Note: It may take multiple edits to get a solid foundation for your voice. If having trouble finding your voice rewrite your chosen scene in several different styles, and then pick the one that best suites you. Remember, it must be your own unique voice, and style of voice is everything in a story.
Stage 3: Line Edit
This is the last stage of editing; this is when the writer reads sentence to sentence and paragraph to paragraph fixing the overall language, by improving the sentence flow, paragraph structure, grammar, and word choice. Line editing will distinguish your work from an amateur to a pro.
This process is slow, for it requires the writer to take his or hers time reading the story. Again get a note book and take notes as you read, without changing anything. The purpose is after you have taken detailed notes is to come up with a game plan, and once a game plan is created go through the manuscript making the necessary changes.
Few Errors to search for
- Emotional expression
- Rewording of sentences
- Sentence structure
- Paragraph structure
- Flow of the story
- Anything to improve story
Note: If you have done a thorough job with the other two editing stages then this stage should only take 1-3 edits.
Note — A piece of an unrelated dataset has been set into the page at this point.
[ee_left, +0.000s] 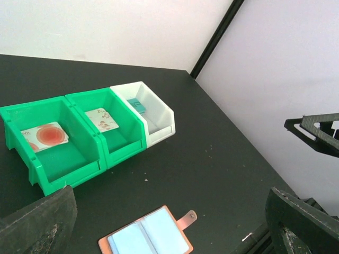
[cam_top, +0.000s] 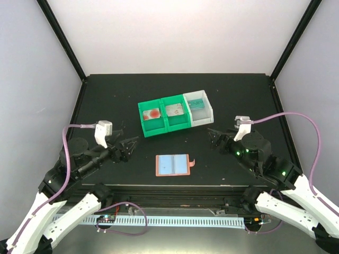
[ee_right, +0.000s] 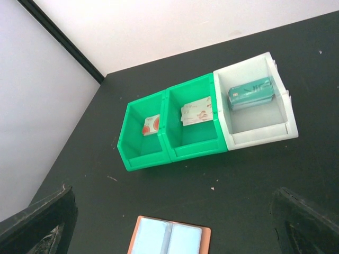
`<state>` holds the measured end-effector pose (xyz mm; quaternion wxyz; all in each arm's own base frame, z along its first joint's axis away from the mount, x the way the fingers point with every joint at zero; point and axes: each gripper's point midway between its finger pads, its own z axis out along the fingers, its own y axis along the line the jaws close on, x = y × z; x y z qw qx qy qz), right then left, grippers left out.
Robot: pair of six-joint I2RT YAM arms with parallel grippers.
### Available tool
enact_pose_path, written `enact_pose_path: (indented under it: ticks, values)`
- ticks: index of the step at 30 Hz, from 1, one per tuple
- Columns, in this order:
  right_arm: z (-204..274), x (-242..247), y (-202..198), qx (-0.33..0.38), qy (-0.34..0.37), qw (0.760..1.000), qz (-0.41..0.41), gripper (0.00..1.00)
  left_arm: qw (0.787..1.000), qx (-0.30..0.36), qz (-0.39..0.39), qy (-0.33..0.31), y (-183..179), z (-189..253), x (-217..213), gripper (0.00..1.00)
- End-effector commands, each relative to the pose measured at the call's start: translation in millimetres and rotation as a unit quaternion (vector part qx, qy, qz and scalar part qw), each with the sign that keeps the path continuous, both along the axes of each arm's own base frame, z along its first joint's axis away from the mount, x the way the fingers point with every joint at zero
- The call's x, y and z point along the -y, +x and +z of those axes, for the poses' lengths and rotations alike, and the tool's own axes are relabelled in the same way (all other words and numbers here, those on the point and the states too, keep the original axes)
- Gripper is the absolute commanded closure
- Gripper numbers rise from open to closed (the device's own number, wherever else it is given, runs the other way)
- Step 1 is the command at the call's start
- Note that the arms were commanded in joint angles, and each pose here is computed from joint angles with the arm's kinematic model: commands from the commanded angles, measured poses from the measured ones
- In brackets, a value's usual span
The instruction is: Take the credit cards out of the card holder
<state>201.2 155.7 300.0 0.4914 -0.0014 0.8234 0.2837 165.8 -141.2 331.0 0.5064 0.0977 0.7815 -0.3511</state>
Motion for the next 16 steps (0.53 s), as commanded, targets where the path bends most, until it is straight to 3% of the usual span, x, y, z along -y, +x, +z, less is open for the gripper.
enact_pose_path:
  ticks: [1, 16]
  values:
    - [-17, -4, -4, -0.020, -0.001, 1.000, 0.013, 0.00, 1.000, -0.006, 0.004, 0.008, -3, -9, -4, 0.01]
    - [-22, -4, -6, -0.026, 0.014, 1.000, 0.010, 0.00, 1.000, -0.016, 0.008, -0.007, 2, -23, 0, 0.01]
After you have read your manuscript and taken detailed notes begin to make the changes to the manuscript.
Again after you have made the changes, do the process again. Read manuscript, take notes, do not change anything, and once you have completed reading the manuscript then access your notes and make another game plan (or outline), and make the necessary changes to your manuscript.
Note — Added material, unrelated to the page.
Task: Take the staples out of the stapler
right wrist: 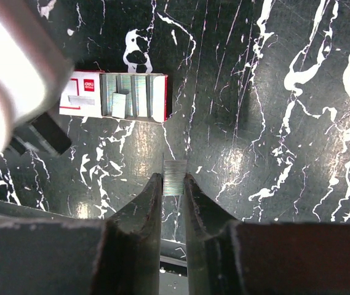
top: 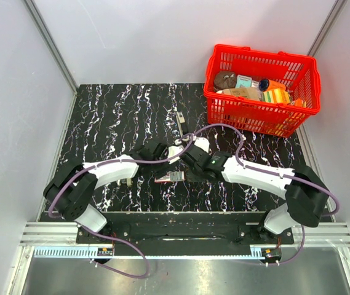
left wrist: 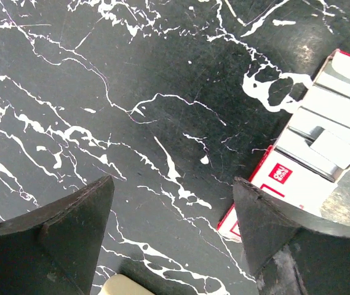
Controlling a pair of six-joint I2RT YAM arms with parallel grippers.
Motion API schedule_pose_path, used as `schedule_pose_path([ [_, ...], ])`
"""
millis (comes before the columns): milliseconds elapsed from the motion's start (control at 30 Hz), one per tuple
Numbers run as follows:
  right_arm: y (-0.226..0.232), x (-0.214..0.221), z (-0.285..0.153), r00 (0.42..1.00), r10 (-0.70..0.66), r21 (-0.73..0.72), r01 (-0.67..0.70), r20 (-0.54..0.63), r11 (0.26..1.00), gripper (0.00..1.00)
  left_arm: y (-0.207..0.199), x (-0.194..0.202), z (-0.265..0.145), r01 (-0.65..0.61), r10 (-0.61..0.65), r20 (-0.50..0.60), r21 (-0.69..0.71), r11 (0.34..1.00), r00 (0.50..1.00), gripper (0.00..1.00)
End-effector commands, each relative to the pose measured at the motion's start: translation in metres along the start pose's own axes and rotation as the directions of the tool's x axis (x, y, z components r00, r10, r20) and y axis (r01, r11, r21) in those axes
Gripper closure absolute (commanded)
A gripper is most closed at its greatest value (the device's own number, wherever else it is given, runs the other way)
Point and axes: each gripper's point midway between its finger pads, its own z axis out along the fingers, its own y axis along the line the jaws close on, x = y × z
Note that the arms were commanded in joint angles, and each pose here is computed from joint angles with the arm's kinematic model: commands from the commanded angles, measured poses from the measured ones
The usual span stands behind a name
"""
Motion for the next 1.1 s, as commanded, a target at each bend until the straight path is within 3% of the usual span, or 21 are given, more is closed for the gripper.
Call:
schedule_pose_path([
  [0, 0.019, -0.013, 0.004, 1.0, -0.014, -0.043, 0.015, 0.024, 0.999, 1.0, -0.002, -0.015, -0.012, -0.002, 0.002, 0.056, 0.016, 1.0, 0.998, 0.18],
  [233, 0.036, -0.008, 0.021, 0.997, -0.067, -0.073, 0.064, -0.036, 0.995, 1.0, 0.053, -0.036, -0.029, 0.125, -0.117, 0.121, -0.058, 0.99, 0.986, 0.16],
  [300, 0.04, -0.008, 0.026, 0.996, -0.075, -0.066, 0.072, -0.049, 0.995, 1.0, 0.075, -0.044, -0.041, 0.183, -0.17, 0.164, -0.071, 0.981, 0.972, 0.02],
  [433, 0.043, -0.008, 0.036, 0.994, -0.086, -0.04, 0.083, -0.072, 0.996, 1.0, 0.106, -0.052, -0.068, 0.255, -0.227, 0.235, -0.095, 0.962, 0.945, 0.01],
  [633, 0.045, -0.001, 0.052, 0.987, -0.103, 0.001, 0.104, -0.126, 0.995, 1.0, 0.112, -0.055, -0.092, 0.295, -0.269, 0.277, -0.055, 0.954, 0.922, 0.01],
  [1067, 0.041, 0.002, 0.063, 0.981, -0.108, 0.058, 0.119, -0.164, 0.991, 1.0, 0.099, -0.048, -0.09, 0.289, -0.275, 0.263, -0.015, 0.957, 0.925, 0.01],
])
As in the other two stages take great care and do a thorough job, stage 2 was style of voice, and this stage is style of the entire manuscript as a whole. Make sure dialogue is punctuated in the correct format; fix grammar problem, sentence structure, etc. Once completed, you will have a professional looking manuscript worthy of publication, and something to be proud of.
Learning to self-edit your work will pay dividends, it is a dividing line that separates amateurs from pros. Editing is hard for anyone to master; it is a constant learning process. It is a skill developed with practice. The editing process is different from writer to writer, each having a different style developed through trail and error. There are many types of editing, such copy editing, developmental editing, etc. Do your research and study, only through trail and error can you develop a style of editing that works for you. In my earlier days when I was first learning to edit I was often confused where to start or even how to start. I thought the editing process was going through the manuscript and correcting grammar, and it was only through study did I realize that line editing was the smallest part of the process, that content and voice where the major parts of editing.
Another big question many new writers ask, “How do you know when you are done with editing?” Well… there is no easy answer to this question. The truth is if you are like me you will always find something to fix, kind of like an artist, the artist is never satisfied with the artwork. It is a hard question to answer, and I still struggle with this problem to this day. It is tricky to determine. But I have found two rules to help me to end the editing process.
The two Rules
- When you don’t want change anything else.
- When you can only think of changing a word or sentence here and there.
Note: If one of these two thoughts comes to mind then you are most likely done. Remember, you are a writer and be true to the craft and yourself. Love the craft of writing and never lose sight of that fact. Editing is complicated and takes time, but it is worth the reward. So, go and be proud, love your craft, and be passionate about your work.